Mas e o vírus da dengue? 

Sábado eu cheguei no balcão de um comércio do qual sou freguês e me acostumei com a calorosa recepção que recebo das duas meninas, aposto que não têm 20 anos ainda, e apenas uma estava lá. Minha primeira reação foi: Cadê a Larissa, você deu folga para ela ir no churrasco com o namorado? Ela me respondeu: Que nada, Deda. Ela pegou Dengue. 

Antes que eu falasse qualquer coisa, inclusive corrigindo-a sobre o fato, afinal ninguém pega Dengue, mas é a Dengue que pega a gente, uma mulher ao meu lado, aparentando ter uns 45 anos, mas poderia ser menos, falou: Essa doença é terrível. Ontem cheguei em casa de boa e de repente me deu um febrão. Aí fui na casa da minha cunhada que mora perto, meu irmão chegou e me levou ao PA. Lá já me colocaram no soro, fizeram exames e meu  diabetes tinha explodido, estava nas alturas. Eu fiquei muito nervosa, muita dor, não conseguia abrir os olhos, achei que ia morrer. Eu não conseguia fazer nada…

A mulher continuou contando, ou melhor, tentando explicar a sua dor. Mas não haviam palavras capazes disso. Não há narrativa capaz de substituir a experiência da dor. Aquela mulher misturava a sua dor física com a sua dor emocional, que é a de não ter controle algum sobre o que acontecia em seu organismo. A dor da impotência. E de repente eu voltei a ouvir o que ela dizia ao sentenciar: Achei que eu ia morrer. 

No fundo é esse o medo humano. Medo de perder a vida. A mocinha disse: Já são 14 mortes por dengue aqui na cidade. Eu pensei, mas não falei: É muito baixa a taxa de letalidade da dengue, 0,0026 por mil habitantes. A temperatura, com a chegada de frente fria, está caindo e os dados mostram que a transmissão da dengue está em curva descendente.
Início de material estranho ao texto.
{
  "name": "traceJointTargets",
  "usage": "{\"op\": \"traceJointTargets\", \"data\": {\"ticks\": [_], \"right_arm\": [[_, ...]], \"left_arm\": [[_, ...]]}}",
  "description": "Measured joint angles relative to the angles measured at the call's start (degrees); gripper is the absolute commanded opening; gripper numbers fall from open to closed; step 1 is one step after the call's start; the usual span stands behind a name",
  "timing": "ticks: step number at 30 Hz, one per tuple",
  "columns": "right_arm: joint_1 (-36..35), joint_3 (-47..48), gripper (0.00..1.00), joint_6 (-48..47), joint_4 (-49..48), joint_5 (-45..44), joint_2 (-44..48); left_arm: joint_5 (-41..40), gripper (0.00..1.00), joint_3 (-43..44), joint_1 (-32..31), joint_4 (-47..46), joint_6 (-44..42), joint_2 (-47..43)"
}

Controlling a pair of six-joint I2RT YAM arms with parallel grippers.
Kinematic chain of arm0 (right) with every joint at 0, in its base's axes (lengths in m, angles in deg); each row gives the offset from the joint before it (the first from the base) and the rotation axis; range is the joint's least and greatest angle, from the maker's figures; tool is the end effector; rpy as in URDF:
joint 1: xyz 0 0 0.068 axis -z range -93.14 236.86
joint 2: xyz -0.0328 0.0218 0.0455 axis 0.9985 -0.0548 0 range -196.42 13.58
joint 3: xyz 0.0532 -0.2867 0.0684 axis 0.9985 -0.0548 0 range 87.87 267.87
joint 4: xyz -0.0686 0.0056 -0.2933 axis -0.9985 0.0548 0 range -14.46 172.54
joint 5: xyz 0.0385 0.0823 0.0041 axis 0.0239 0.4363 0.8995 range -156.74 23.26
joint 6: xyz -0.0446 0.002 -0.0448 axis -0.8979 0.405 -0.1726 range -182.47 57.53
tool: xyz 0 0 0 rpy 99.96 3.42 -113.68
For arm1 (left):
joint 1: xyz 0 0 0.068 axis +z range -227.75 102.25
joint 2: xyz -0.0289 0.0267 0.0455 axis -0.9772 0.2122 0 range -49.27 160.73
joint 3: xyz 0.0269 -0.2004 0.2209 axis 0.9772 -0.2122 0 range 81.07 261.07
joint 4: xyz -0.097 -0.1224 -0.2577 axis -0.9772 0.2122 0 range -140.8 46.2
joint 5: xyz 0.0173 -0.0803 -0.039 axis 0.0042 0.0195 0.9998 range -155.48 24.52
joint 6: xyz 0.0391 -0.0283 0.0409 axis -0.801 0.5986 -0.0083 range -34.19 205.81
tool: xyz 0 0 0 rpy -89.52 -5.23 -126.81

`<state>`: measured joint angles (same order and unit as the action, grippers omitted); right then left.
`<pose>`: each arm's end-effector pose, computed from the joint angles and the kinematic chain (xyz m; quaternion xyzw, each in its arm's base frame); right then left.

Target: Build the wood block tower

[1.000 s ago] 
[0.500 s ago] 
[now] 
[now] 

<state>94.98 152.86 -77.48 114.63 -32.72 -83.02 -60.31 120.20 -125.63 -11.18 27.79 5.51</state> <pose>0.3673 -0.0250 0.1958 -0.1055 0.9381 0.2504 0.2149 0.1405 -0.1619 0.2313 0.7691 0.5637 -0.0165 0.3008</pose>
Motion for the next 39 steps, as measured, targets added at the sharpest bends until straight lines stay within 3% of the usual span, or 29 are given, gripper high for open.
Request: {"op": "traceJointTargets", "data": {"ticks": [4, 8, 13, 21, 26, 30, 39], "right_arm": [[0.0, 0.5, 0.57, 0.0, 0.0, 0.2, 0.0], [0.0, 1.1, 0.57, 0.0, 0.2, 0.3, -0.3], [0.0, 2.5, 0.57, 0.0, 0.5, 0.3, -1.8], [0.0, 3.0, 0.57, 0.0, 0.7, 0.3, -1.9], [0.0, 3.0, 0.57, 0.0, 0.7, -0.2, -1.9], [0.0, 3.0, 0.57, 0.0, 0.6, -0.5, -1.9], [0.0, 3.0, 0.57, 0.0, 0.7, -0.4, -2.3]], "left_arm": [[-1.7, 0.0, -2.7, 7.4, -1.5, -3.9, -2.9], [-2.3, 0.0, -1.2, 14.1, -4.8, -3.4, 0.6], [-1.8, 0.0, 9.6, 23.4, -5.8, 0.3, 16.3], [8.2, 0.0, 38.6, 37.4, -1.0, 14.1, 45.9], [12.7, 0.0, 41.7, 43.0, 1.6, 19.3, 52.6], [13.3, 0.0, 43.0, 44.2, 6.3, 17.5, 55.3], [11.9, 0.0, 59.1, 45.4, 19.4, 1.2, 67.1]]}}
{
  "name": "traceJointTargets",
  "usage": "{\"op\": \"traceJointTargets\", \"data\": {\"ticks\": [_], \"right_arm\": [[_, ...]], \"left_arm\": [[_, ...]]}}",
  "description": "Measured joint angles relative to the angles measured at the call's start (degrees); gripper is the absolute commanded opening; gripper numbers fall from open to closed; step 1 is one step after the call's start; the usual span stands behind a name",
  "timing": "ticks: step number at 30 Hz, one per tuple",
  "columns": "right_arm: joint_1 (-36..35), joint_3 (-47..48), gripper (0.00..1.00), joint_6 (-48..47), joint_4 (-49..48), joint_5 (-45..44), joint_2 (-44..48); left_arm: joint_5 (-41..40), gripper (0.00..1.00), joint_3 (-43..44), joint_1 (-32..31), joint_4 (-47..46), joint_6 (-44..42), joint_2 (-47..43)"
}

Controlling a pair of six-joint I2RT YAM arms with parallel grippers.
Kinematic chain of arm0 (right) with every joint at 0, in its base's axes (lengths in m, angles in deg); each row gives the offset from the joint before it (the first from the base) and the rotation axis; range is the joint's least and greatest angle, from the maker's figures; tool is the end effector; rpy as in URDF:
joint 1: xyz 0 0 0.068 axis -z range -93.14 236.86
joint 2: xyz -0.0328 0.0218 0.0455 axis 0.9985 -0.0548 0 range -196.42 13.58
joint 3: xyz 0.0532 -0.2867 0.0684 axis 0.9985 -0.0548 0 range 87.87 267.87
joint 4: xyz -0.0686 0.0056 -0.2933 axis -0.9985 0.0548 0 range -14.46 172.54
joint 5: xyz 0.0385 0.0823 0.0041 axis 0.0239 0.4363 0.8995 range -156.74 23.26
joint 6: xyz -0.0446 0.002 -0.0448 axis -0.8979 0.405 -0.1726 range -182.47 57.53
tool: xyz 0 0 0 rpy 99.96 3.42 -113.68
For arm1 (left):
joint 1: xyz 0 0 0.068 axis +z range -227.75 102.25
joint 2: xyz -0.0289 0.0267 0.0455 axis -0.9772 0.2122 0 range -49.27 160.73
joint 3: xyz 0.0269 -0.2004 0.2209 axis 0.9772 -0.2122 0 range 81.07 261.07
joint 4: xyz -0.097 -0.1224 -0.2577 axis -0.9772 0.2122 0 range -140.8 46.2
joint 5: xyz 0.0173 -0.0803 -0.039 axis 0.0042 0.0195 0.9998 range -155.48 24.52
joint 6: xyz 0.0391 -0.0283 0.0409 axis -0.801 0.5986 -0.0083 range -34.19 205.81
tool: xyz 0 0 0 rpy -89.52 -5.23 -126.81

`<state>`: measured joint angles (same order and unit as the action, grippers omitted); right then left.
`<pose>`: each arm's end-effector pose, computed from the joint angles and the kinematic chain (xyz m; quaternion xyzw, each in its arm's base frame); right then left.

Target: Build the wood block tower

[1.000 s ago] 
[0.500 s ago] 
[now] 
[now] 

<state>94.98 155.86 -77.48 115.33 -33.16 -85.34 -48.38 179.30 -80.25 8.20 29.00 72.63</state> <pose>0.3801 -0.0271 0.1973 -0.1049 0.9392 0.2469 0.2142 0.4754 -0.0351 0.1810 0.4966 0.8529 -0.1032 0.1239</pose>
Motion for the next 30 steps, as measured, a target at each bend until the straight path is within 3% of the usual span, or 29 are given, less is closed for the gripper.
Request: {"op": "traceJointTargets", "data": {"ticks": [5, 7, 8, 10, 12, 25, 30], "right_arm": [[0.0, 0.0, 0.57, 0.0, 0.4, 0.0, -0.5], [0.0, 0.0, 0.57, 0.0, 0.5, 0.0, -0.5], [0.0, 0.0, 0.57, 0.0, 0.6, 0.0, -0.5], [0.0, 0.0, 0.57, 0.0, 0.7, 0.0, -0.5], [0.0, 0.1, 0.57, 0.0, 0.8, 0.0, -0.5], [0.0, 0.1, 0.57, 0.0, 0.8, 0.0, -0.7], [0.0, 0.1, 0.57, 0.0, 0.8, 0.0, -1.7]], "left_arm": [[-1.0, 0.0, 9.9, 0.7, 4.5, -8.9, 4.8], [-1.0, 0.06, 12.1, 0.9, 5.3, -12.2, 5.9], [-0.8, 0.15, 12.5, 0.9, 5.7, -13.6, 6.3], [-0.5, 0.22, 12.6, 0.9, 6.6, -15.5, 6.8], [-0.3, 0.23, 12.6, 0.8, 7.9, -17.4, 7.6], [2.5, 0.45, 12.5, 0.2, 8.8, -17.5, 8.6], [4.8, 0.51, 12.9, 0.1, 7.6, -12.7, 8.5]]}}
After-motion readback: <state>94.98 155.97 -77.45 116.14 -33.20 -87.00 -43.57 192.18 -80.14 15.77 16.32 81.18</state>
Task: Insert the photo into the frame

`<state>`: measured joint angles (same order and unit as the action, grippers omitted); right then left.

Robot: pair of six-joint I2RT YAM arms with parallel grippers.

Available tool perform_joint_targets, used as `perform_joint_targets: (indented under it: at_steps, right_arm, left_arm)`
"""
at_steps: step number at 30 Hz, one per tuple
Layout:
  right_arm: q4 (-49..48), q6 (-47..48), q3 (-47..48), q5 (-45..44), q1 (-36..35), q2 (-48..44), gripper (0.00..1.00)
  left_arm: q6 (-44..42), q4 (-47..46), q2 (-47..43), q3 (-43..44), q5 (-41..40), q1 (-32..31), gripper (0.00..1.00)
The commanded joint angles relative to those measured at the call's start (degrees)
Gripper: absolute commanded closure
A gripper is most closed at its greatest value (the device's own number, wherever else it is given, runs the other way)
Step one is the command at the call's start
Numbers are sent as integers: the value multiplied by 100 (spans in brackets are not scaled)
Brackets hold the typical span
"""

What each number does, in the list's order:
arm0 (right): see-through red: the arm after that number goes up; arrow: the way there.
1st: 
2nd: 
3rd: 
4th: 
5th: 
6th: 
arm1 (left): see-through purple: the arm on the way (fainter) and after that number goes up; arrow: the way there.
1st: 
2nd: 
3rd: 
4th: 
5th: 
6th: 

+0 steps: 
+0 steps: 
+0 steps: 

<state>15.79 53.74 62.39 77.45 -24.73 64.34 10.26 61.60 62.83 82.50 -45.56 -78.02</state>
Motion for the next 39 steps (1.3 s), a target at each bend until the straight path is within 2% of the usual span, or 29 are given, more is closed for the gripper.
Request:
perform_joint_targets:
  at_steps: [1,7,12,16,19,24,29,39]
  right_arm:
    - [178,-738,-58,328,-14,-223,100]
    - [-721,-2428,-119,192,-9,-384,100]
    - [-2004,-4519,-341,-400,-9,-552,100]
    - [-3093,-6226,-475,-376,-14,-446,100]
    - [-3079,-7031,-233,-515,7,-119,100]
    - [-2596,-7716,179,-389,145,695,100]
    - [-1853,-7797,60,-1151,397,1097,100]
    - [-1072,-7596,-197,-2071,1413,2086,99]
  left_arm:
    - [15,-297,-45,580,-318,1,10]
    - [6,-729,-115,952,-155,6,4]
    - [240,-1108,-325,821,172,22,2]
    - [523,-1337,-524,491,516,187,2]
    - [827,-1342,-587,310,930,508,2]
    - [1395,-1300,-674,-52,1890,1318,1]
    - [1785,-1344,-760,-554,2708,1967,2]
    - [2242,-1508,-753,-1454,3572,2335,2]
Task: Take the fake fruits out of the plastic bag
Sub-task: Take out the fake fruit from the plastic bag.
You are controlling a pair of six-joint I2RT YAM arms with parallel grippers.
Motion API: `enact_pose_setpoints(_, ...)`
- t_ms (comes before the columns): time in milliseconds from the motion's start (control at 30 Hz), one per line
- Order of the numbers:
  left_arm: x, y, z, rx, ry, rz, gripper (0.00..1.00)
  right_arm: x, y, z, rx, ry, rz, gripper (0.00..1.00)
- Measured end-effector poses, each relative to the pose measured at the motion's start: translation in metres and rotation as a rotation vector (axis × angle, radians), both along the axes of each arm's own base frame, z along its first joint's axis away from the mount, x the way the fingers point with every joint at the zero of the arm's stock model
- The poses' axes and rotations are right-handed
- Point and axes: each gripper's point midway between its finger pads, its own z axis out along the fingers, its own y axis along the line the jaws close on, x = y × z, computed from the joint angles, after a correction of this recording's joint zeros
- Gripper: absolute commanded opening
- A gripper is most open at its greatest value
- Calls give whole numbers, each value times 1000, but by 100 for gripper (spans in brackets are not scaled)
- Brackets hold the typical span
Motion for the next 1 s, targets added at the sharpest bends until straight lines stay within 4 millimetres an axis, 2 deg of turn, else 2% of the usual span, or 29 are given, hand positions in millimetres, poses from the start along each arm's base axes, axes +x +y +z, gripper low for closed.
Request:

Os dados alarmantes divulgados no momento se referem a abril, ou seja, o pior passou. 

Por que eu sei disso tudo? Eu leio para me iludir que tenho algum controle. A Dengue é transmitida por um mosquito. Mosquito que agora voa 350 metros, vive 45 dias e cada fêmea bota quase 500 ovos antes de morrer. Me resta viver lambuzado de repelente e imerso num ambiente pulverizado de inseticida. Só assim pra se iludir que se está no controle. E não pensar na morte.

Eu estar no controle? Exclamação! Pergunta!

Fica evidente que sou controlado por esse ambiente cultural cada vez mais inóspito. Iludido de estar no controle.